Laugh Now But One Day We’ll Be In Charge, 2000
Acrylic and stencil spray-paint on canvas
61×61 cm (24×24 inches)
From a series
Stencil-signed “BANKSY”, lower right
Sotheby’s Hong-Kong: 18 June 2021
GBP 1,640,000 / USD 2,280,000
The chimpanzee has appeared as a recurring motif in Banksy’s oeuvre since 2002, when the artist produced a six-meter-long stenciled graffiti work entitled Laugh Now. The work depicts a row of subservient apes wearing aprons, some of which bear the inscription ‘Laugh now, but one day we’ll be in charge’. It has since become one of Banksy’s most iconic and widely disseminated images, making headlines in 2008 when the original artwork sold successfully at auction, breaking the record for the artist at the time.

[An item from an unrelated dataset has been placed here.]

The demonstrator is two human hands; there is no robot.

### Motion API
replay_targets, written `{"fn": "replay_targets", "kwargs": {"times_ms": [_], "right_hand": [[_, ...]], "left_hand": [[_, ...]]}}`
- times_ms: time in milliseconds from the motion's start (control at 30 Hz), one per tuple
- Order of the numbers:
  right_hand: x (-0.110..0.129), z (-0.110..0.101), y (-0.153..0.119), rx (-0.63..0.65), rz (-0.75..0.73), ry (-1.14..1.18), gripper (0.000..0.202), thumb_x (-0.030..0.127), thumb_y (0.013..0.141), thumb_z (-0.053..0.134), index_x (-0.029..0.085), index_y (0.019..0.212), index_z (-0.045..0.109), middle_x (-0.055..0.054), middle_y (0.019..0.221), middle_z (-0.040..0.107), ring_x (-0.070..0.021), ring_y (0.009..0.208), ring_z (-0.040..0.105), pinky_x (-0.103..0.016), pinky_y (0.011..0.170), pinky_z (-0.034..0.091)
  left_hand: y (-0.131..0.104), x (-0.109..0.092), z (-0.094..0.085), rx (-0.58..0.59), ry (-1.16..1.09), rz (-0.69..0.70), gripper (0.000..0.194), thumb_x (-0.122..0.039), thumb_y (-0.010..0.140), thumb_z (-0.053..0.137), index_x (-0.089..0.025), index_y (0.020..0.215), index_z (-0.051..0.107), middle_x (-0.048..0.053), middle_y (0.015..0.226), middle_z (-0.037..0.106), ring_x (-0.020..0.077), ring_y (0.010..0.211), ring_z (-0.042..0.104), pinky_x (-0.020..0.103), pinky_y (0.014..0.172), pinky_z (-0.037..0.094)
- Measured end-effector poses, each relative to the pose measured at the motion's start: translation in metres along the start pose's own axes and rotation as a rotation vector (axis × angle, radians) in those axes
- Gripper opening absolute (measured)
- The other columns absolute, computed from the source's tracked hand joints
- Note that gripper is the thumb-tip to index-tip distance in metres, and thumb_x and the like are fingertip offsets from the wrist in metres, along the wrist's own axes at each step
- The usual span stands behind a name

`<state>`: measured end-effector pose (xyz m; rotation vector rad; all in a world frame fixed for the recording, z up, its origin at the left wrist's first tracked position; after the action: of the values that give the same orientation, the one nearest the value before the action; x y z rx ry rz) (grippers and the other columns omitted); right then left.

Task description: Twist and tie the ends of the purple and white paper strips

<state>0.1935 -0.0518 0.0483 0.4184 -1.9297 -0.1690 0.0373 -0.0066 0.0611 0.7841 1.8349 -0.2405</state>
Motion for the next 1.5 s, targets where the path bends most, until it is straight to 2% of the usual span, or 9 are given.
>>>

In 2009, Banksy created Devolved Parliament as a homage to the earlier work; and in 2019, upon the exhibition of Devolved Parliament ten years on from its execution, Banksy wryly declared on his Instagram account: “Laugh now, but one day no-one will be in charge”. Striking for its simple and raw immediacy, the power of Banksy’s work lies not only in its easy-accessibility and instant-gettability, but in his incisive wit and reliably anarchic and rebellious spirit. Commenting on the artist’s modus operandi, Patrick Potter has stated, “By laughing at the spectacle we undermine its power and make room for a bit of original thought” (Patrick Potter, Banksy: You are an acceptable level of threat and if you were not you would know about it, Durham 2012, n.p.).
Banksy’s derisive art has provoked divisive opinion, granting him a reputation of infamy as much as world renown; but love him or hate him, it is indisputable that his bold, subversive and pivotal artistic voice has earned him an established place within contemporary art history. Don’t laugh – he’s already in charge.